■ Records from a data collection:
_ _ _

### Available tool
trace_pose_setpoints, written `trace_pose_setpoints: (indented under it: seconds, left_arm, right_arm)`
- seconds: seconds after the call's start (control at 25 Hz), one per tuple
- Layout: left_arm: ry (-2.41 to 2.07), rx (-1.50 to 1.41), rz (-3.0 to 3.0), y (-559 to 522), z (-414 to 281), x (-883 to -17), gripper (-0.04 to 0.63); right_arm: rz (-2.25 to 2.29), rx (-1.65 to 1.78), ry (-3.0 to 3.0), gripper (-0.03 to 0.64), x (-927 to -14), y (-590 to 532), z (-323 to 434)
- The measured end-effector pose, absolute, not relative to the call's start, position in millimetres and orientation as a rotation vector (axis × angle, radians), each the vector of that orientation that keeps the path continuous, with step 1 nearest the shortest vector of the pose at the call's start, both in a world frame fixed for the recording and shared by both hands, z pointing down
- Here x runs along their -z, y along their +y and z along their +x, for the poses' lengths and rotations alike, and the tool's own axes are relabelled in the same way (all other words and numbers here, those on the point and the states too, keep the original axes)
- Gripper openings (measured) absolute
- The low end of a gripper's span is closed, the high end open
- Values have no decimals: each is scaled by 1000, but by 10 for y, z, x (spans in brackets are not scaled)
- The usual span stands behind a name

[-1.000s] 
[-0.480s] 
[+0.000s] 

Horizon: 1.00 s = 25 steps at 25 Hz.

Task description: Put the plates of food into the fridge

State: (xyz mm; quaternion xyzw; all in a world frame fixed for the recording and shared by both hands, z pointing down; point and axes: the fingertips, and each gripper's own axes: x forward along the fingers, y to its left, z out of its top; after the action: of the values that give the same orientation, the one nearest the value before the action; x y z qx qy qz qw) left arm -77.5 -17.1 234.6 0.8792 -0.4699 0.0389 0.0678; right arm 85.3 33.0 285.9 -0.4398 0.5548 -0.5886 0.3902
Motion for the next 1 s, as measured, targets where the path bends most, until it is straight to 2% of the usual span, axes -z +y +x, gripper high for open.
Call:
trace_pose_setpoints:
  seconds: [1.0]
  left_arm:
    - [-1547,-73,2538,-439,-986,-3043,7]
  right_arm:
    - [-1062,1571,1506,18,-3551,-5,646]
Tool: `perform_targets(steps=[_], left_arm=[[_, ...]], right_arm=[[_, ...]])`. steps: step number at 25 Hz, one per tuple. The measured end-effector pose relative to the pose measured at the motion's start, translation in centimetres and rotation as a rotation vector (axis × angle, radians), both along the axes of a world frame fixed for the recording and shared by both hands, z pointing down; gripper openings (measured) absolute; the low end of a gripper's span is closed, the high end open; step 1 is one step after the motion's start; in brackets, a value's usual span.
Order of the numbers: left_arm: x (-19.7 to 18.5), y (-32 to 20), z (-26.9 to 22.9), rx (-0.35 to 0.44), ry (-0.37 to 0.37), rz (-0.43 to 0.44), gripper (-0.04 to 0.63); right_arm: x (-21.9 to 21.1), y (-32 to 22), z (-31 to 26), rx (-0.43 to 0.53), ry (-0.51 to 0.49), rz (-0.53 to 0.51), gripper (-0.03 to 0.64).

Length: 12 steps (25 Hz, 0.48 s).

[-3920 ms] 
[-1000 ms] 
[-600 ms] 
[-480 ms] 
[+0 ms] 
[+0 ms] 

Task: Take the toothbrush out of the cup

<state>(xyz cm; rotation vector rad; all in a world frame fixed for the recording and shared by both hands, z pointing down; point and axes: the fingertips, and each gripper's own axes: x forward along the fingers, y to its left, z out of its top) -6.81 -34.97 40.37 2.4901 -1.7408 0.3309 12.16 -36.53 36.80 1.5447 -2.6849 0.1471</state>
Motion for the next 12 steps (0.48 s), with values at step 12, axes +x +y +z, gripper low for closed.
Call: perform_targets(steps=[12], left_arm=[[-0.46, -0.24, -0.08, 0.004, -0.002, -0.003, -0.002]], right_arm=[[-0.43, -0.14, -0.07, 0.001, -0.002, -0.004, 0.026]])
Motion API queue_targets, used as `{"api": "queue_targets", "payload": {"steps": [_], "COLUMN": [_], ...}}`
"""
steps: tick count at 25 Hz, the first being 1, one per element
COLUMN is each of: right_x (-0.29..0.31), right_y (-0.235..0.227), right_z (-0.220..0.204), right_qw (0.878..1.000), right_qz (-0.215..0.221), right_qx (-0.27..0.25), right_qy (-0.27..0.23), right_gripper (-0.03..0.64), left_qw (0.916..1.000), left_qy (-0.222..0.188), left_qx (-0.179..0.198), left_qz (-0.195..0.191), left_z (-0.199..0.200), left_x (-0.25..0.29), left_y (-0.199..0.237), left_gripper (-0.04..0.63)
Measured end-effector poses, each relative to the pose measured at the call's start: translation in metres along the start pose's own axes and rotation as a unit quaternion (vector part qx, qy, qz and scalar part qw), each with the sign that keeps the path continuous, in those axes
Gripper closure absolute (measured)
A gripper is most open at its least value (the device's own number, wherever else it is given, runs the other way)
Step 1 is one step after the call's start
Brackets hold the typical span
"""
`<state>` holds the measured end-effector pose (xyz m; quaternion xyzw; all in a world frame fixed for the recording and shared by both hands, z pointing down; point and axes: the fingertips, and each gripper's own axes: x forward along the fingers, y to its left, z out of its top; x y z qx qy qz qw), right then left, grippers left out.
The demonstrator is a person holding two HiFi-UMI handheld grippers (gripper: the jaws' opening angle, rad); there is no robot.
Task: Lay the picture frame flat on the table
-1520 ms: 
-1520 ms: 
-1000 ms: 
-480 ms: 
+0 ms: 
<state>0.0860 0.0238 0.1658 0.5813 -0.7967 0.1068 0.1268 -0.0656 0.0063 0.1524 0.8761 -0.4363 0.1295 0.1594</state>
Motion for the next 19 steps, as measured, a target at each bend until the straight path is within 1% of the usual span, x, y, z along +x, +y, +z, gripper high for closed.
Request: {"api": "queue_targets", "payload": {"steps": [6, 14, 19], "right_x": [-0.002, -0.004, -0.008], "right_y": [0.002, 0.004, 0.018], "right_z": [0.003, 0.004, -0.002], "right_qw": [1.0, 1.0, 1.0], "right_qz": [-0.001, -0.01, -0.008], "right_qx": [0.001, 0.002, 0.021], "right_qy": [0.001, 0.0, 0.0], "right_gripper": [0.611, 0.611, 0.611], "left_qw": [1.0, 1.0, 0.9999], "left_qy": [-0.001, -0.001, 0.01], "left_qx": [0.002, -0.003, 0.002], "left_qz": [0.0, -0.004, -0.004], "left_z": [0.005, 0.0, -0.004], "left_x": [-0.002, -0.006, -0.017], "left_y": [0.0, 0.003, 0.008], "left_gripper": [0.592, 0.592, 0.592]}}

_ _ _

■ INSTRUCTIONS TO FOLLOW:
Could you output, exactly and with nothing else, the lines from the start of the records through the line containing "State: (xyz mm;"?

■ RESPONSE TO THIS TASK:
### Available tool
trace_pose_setpoints, written `trace_pose_setpoints: (indented under it: seconds, left_arm, right_arm)`
- seconds: seconds after the call's start (control at 25 Hz), one per tuple
- Layout: left_arm: ry (-2.41 to 2.07), rx (-1.50 to 1.41), rz (-3.0 to 3.0), y (-559 to 522), z (-414 to 281), x (-883 to -17), gripper (-0.04 to 0.63); right_arm: rz (-2.25 to 2.29), rx (-1.65 to 1.78), ry (-3.0 to 3.0), gripper (-0.03 to 0.64), x (-927 to -14), y (-590 to 532), z (-323 to 434)
- The measured end-effector pose, absolute, not relative to the call's start, position in millimetres and orientation as a rotation vector (axis × angle, radians), each the vector of that orientation that keeps the path continuous, with step 1 nearest the shortest vector of the pose at the call's start, both in a world frame fixed for the recording and shared by both hands, z pointing down
- Here x runs along their -z, y along their +y and z along their +x, for the poses' lengths and rotations alike, and the tool's own axes are relabelled in the same way (all other words and numbers here, those on the point and the states too, keep the original axes)
- Gripper openings (measured) absolute
- The low end of a gripper's span is closed, the high end open
- Values have no decimals: each is scaled by 1000, but by 10 for y, z, x (spans in brackets are not scaled)
- The usual span stands behind a name

[-1.000s] 
[-0.480s] 
[+0.000s] 

Horizon: 1.00 s = 25 steps at 25 Hz.

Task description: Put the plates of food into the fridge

State: (xyz mm; quaternion xyzw; all in a world frame fixed for the recording and shared by both hands, z pointing down; point and axes: the fingertips, and each gripper's own axes: x forward along the fingers, y to its left, z out of its top; after the action: of the values that give the same orientation, the one nearest the value before the action; x y z qx qy qz qw) left arm -77.5 -17.1 234.6 0.8792 -0.4699 0.0389 0.0678; right arm 85.3 33.0 285.9 -0.4398 0.5548 -0.5886 0.3902

Nothing else remains for this exercise.